Use Azure Blob Storage in your application

le 28/07/2011 par Jan Fajfr
Tags: Software Engineering

This article will describe how to make use of Azure Blob Storage in order to add an "electronic vault" functionality to your application. This post follows the first one which made the introduction to Azure and described how to deploy existing application to Azure. Let's recall the architecture of the application and see the changes which will be made while adding the connection to Azure Blob Storage.

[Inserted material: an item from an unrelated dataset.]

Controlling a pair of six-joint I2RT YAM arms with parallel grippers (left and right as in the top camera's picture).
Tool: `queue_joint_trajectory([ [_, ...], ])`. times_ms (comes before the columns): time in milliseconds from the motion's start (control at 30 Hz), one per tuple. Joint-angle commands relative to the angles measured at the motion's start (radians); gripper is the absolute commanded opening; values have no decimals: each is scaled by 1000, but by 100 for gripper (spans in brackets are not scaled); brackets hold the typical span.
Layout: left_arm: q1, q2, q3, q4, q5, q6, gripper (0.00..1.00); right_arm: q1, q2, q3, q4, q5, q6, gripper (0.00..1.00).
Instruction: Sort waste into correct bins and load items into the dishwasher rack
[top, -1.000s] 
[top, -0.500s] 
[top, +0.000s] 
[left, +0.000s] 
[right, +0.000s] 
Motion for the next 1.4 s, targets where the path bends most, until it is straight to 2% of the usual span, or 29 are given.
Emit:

The application is already deployed to Azure, it is hosted by a Web Role and uses Azure SQL as its main data storage. Azure Blob Storage will be added to the application in order to create an "Electronic vault" for each user. Both the client as well as the server will have the possibility to interact with the Blob Storage.

Electronic vault

The electronic vault allows the user to perform the following:

  • Upload, download and remove files in the vault
  • Generate files and store them in the electronic vault (such as transactions or account overviews)

In the mean time, the Vault should store metadata for each document indicating the time of the upload and the initiatior of the upload (or modification).

Azure Blob Storage

Before we describe how exactly the electronic vault can be implemented, lets take a look at the architecture and  possible usage of Azure Blob Storage. Each Azure Storage account can have several containers. In each container we can have several blobs and each blob can be composed of several blocks. The following diagram shows the structure of Azure Blob Storage the way it can be used to create a electronic vault for each user.

Each user will possess one container, which will allow us to assign concrete rights to each container. Note that there is no notion of folders inside of each container, but there is a special naming convention which allows overcoming this issue.

As you can see from the diagram, each file can be separated into several blocks. This is especially useful when treating large files. When file is separated into blocks, than the upload has three phases: first the list of block ids is sent, than each block is uploaded separately and at least a commit is send to the server. When some of the uploads fails, server can easily send the list of missing blocks to the client. The same applies also to download operation. This separation also allows parallel upload  by several clients.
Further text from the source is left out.